→ **Assignment**
Copy exactly, and only, the lines between the start of the entries below and the line containing "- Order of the", both inclusive. Omit pictures.

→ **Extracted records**
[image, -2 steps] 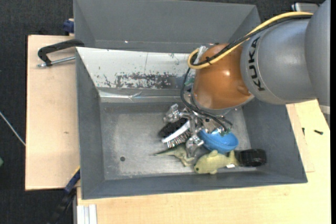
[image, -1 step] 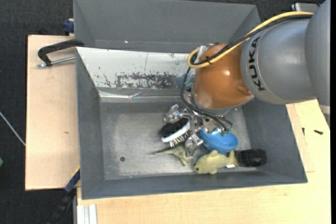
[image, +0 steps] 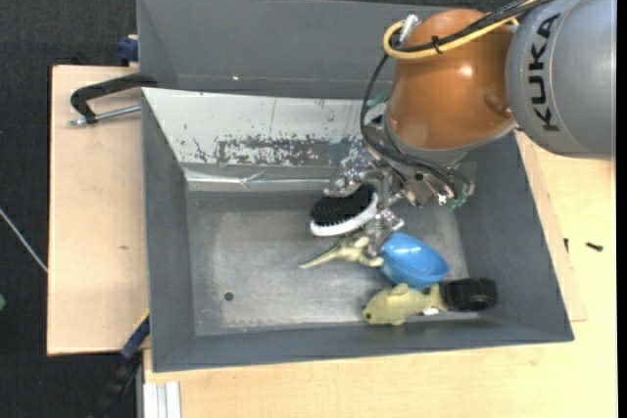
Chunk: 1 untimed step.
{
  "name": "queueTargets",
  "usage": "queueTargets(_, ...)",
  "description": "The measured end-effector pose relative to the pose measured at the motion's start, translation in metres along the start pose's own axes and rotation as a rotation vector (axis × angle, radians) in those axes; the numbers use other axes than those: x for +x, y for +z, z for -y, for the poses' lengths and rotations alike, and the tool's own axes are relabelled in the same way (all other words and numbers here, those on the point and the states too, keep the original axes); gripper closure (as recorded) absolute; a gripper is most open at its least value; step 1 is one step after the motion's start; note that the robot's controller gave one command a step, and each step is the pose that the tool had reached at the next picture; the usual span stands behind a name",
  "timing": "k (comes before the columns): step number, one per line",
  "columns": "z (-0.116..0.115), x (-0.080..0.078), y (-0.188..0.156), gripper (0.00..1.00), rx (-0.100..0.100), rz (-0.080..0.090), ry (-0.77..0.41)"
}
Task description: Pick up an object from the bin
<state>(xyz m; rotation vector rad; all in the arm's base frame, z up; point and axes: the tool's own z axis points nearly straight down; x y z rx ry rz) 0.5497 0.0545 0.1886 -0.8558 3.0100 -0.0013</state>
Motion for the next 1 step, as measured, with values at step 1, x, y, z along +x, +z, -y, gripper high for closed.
queueTargets(1, 0.0122, 0.0185, -0.0753, 1.00, -0.001, -0.003, -0.342)
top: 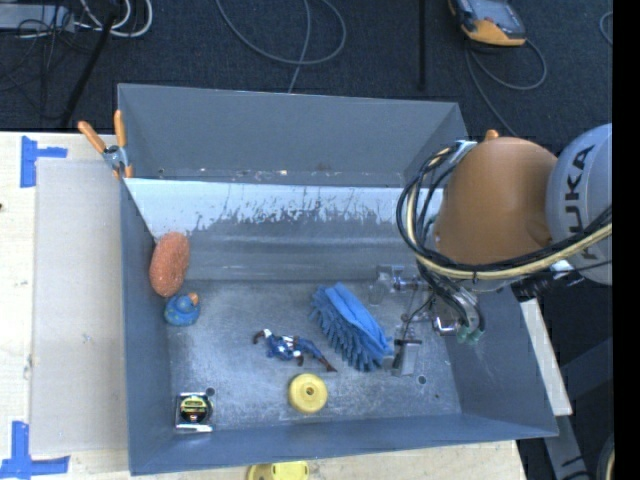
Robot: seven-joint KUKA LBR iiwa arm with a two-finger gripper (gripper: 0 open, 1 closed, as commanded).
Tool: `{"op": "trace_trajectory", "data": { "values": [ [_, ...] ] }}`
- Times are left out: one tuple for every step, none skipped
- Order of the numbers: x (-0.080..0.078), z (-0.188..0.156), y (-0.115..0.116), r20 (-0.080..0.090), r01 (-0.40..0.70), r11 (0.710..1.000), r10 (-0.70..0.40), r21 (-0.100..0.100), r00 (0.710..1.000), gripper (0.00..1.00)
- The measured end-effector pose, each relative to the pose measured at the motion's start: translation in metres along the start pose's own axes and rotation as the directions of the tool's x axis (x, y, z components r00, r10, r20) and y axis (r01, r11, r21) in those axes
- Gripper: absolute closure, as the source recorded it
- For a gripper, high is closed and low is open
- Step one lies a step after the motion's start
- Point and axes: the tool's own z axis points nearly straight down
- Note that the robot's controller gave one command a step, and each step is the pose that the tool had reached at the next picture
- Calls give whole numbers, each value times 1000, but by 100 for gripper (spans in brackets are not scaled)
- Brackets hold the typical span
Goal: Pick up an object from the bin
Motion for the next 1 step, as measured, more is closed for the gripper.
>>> {"op": "trace_trajectory", "data": {
  "values": [
    [-2, -4, 0, 8, 0, 1000, 0, 0, 1000, 0]
  ]
}}
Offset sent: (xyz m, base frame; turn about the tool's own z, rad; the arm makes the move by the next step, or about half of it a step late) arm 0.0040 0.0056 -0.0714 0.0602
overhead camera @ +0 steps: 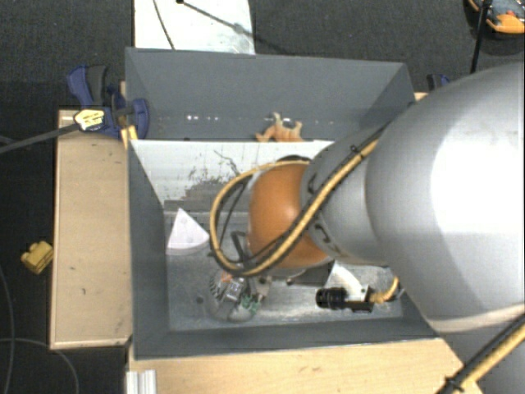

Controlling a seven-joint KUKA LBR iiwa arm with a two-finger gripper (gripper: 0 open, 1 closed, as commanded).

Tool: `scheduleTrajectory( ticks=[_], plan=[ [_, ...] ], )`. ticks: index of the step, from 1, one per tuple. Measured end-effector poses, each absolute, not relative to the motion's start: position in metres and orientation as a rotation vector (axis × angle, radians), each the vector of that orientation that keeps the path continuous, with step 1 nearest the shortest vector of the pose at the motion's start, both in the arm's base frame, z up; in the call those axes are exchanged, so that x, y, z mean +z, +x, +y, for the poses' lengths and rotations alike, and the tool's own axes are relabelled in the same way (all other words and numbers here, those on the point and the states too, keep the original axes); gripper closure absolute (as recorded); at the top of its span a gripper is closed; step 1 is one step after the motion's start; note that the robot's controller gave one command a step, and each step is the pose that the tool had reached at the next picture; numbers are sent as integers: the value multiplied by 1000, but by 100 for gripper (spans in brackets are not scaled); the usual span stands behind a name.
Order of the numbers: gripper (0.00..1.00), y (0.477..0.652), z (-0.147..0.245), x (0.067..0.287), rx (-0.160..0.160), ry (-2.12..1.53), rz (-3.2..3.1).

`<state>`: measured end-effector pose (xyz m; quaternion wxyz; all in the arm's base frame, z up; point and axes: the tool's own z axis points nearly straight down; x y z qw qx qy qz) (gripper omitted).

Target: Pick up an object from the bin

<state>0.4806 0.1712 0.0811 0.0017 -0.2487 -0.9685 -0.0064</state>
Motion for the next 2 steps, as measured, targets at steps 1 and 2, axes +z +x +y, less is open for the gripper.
scheduleTrajectory(
  ticks=[1,2],
  plan=[
    [100,481,171,89,-14,-780,-3044],
    [100,481,170,93,-7,-780,-3045]
  ],
)
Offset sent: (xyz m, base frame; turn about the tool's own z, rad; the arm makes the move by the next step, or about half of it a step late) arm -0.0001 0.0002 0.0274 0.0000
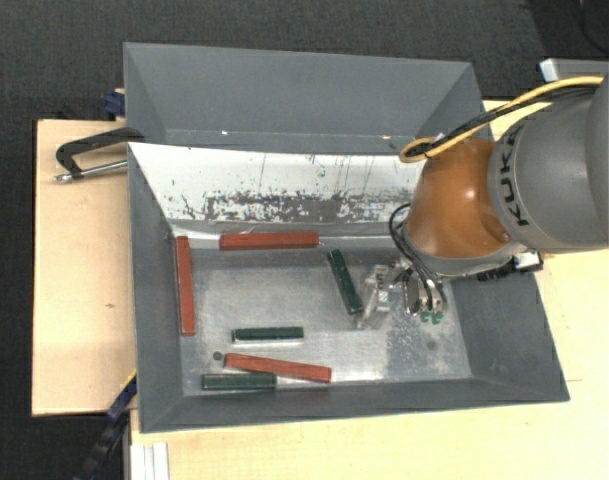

→ **Problem solution**
[image, -2 steps] 
[image, -1 step] 
[image, +0 steps] 
Chunk: 1 untimed step.
{
  "name": "queueTargets",
  "usage": "queueTargets(_, ...)",
  "description": "The measured end-effector pose relative to the pose measured at the motion's start, translation in metres along the start pose's own axes and rotation as a rotation vector (axis × angle, radians) in those axes; the numbers use other axes than those: x for +x, y for +z, z for -y, for the poses' lengths and rotations alike, and the tool's own axes are relabelled in the same way (all other words and numbers here, those on the point and the states too, keep the original axes); gripper closure (as recorded) absolute; a gripper is most open at its least value; step 1 is one step after the motion's start; note that the robot's controller gave one command a step, and each step is the pose that the tool had reached at the next picture; the usual span stands behind a name",
  "timing": "k (comes before the columns): step number, one per line",
  "columns": "z (-0.116..0.115), x (-0.080..0.078), y (-0.188..0.156), gripper (0.00..1.00), rx (-0.100..0.100), rz (-0.080..0.090), ry (-0.77..0.41)"
}
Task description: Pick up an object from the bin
<state>(xyz m; rotation vector rad; all in the arm's base frame, z up; point and axes: the tool's own z axis points nearly straight down; x y z rx ry rz) 0.5497 0.0545 0.1886 -0.8558 3.0100 -0.0013</state>
Motion for the next 1 step, as measured, with values at step 1, x, y, z along +x, +z, -y, gripper high for closed.
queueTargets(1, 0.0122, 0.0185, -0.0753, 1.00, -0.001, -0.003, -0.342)
top: 
Robot: seven-joint KUKA LBR iiwa arm with a two-finger gripper (gripper: 0 open, 1 closed, as commanded).
Tool: `{"op": "trace_trajectory", "data": { "values": [ [_, ...] ] }}`
- Times are left out: one tuple for every step, none skipped
- Order of the numbers: x (-0.080..0.078), z (-0.188..0.156), y (-0.115..0.116), r20 (-0.080..0.090), r01 (-0.40..0.70), r11 (0.710..1.000), r10 (-0.70..0.40), r21 (-0.100..0.100), r00 (0.710..1.000), gripper (0.00..1.00)

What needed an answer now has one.